Dion might have to part not only from Rosamund but also from Robin.
He had become very fond of his little son. The detachment which had perhaps marked his mental attitude to the baby did not mark his mental attitude to the boy. In the Robin of to-day, the jerseyed and knickerbockered person, with the incessantly active legs, the eager eyes, the perpetually twittering voice, Dion was conscious of the spirit of progress. Already he was able to foresee the small school-boy, whom only a father could properly help and advise in regard to many aspects of the life ahead; already he was looking forward to the time when he could take a hand in the training of Robin. It would be very hard to go away from that little bit of quicksilver, very hard indeed.
But the thought which made his heart sink, which brought with it almost a sensation of mortal sickness to his soul, was the thought of parting from Rosamund. As he walked down Parliament Street he imagined the good-by to her on the eve of sailing for South Africa. That acute moment might never come. This evening he felt it on the way. Whatever happened it would be within his power to stay with Rosamund, for there was no conscription in England. If he went to South Africa then the action of leaving her would be deliberate on his part. Was there within him something that was stronger than his love for her? There must be, he supposed, for he knew that if men were called for, and if Rosamund asked, or even begged him not to go, he would go nevertheless.
Vaporous Westminster, dark and leaning to the great river, for how long he had not seen it, or realized what it meant to him! Custom had blinded his eyes and had nearly closed his mind to it. The day’s event had given him back sight and knowledge. This evening his familiarity with Westminster bred in him intensity of vision and apprehension. It seemed to him that scales had fallen from his eyes, that for the first time he really saw Parliament Street, the Houses of Parliament, Westminster Bridge, the river. The truth was, that for the first time he really felt them, felt that he belonged to them and they to him, that their blackness in the October evening was part of the color of him, that the Westminster sounds, chimes, footfalls, the dull roar of traffic, human voices from street, from bridge, from river, harmonized with the voices in him, in the very depths of him. This was England, this closeness, this harmony of the outer to and with the inner, this was England saying to one of her sons, “You belong to me and I to you.” The race spoke and the land, they walked with Dion in the darkness.

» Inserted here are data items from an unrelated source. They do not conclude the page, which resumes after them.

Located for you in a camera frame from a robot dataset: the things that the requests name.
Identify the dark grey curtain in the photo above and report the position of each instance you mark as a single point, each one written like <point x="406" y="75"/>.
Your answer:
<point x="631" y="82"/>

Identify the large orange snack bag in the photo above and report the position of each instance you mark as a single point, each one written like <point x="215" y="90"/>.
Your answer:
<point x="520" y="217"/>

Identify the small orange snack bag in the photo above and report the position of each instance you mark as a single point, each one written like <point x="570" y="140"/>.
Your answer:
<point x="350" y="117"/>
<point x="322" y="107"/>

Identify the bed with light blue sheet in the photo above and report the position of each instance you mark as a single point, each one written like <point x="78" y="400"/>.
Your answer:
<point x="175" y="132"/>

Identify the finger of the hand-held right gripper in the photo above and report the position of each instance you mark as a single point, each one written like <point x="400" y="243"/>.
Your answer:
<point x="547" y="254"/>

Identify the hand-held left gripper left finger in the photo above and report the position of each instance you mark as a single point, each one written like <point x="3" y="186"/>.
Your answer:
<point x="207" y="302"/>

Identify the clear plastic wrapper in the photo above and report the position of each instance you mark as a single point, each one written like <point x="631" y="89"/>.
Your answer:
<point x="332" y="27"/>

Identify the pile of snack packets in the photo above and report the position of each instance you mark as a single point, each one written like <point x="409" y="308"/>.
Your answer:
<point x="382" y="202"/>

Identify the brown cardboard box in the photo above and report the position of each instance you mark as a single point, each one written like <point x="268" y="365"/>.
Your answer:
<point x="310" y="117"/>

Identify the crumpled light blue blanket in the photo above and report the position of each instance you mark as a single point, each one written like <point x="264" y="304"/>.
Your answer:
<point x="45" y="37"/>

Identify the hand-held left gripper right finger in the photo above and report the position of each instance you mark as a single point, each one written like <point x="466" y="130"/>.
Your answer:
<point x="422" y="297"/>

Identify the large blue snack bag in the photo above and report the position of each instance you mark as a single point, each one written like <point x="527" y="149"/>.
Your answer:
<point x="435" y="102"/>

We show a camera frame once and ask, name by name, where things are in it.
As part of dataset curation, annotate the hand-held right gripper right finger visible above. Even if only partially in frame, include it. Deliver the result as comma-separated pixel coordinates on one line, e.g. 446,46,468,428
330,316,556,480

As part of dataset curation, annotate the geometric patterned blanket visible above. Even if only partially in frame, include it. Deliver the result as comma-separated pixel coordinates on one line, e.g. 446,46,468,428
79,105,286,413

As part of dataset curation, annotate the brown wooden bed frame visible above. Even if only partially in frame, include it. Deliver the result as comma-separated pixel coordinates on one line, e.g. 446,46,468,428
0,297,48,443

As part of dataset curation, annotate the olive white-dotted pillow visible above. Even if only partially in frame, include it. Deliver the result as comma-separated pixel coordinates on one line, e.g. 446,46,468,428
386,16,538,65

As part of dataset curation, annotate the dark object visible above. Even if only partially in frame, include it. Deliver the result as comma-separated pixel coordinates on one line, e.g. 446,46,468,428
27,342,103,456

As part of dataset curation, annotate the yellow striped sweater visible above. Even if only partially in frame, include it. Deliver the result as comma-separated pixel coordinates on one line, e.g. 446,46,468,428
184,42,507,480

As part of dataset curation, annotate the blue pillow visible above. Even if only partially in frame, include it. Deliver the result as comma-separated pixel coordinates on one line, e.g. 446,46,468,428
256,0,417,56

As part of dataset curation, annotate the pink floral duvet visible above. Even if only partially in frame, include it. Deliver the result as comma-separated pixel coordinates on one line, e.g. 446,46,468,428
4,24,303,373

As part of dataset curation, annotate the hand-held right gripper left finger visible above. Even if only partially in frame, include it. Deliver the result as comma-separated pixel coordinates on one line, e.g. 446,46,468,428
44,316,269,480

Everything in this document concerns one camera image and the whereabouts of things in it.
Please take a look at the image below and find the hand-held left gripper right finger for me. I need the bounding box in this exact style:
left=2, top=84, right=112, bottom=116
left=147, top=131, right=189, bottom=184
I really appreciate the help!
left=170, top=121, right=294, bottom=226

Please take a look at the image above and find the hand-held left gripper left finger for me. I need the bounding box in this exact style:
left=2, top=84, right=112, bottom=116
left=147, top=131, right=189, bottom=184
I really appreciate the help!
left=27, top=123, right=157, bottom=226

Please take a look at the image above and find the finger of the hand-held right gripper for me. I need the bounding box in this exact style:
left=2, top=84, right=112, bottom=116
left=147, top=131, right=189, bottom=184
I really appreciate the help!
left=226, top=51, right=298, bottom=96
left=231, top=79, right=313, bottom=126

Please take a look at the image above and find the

For he did not go straight home. He walked for a long time beside the river. By the river he kissed Robin and he said good-by to Rosamund, by the river he climbed upon the troopship, and he saw the fading of England on the horizon, and he felt the breath of the open sea. And in the midst of a crowd of men going southward he knew at last what loneliness was. The lights that gleamed across the river were the last lights of England that he would see for many a day, perhaps forever; the chime from the clock-tower was the last of the English sounds. He endured in imagination a phantom bitterness of departure which seemed abominably real; then suddenly he was recalled from a possible future to the very definite present.

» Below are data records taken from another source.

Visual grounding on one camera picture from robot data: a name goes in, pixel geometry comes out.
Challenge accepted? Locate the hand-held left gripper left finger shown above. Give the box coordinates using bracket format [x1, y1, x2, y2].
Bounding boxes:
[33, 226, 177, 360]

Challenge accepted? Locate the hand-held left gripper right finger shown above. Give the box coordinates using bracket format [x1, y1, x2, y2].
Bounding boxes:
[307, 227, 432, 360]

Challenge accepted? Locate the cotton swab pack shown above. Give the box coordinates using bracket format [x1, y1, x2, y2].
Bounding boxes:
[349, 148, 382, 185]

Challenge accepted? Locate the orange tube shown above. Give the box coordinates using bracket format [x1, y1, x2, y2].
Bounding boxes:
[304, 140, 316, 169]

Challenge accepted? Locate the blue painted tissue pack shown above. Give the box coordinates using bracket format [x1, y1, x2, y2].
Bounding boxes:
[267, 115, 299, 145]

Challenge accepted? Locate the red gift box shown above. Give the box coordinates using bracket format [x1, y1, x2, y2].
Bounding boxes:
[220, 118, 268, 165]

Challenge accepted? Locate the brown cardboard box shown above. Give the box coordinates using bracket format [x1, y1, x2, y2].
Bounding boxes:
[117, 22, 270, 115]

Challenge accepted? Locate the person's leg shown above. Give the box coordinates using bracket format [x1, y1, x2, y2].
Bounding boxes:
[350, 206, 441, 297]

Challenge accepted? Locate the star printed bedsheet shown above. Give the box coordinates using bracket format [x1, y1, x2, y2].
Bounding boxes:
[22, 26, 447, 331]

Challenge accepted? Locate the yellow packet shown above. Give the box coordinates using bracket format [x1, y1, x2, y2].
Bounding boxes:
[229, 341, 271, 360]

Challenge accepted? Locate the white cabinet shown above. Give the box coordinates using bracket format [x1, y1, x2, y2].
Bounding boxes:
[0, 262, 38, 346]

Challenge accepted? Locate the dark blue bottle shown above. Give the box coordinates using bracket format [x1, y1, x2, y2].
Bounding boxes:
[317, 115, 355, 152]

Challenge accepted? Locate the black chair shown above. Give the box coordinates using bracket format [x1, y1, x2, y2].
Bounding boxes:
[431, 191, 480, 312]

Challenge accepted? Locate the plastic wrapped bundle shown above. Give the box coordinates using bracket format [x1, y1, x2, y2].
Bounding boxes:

He met by the river two men, sleek people in silk hats, with plump hands—hands which looked as if they were carefully fed on very nutritious food every day by their owners—warmly covered. As they passed him one of those know-alls said to the other:
“Oh, it’ll only be a potty little war. What can a handful of peasants do against our men? I’ll lay you five to one in sovereigns two months will see it out.”
“I dare say you will,” returned the other, in a voice that was surely smiling, “but I won’t take you.”
“By Jove, what a plunger I am!” thought Dion. “Racing ahead like a horse that’s lost his wits. Ten to one they’ll never want volunteers.”
But Westminster still looked exceptional, full of the inner meaning, and somewhere within him a voice still said, “You will go.” Nevertheless he was able partly to put off his hybrid feeling, half-dread, half-desire. The sleek people in the silk hats had made their little effect on the stranger. “The man in the street is often right,” Dion said to himself; though he knew that the man in the street is probably there, and remains there, because he is so often wrong.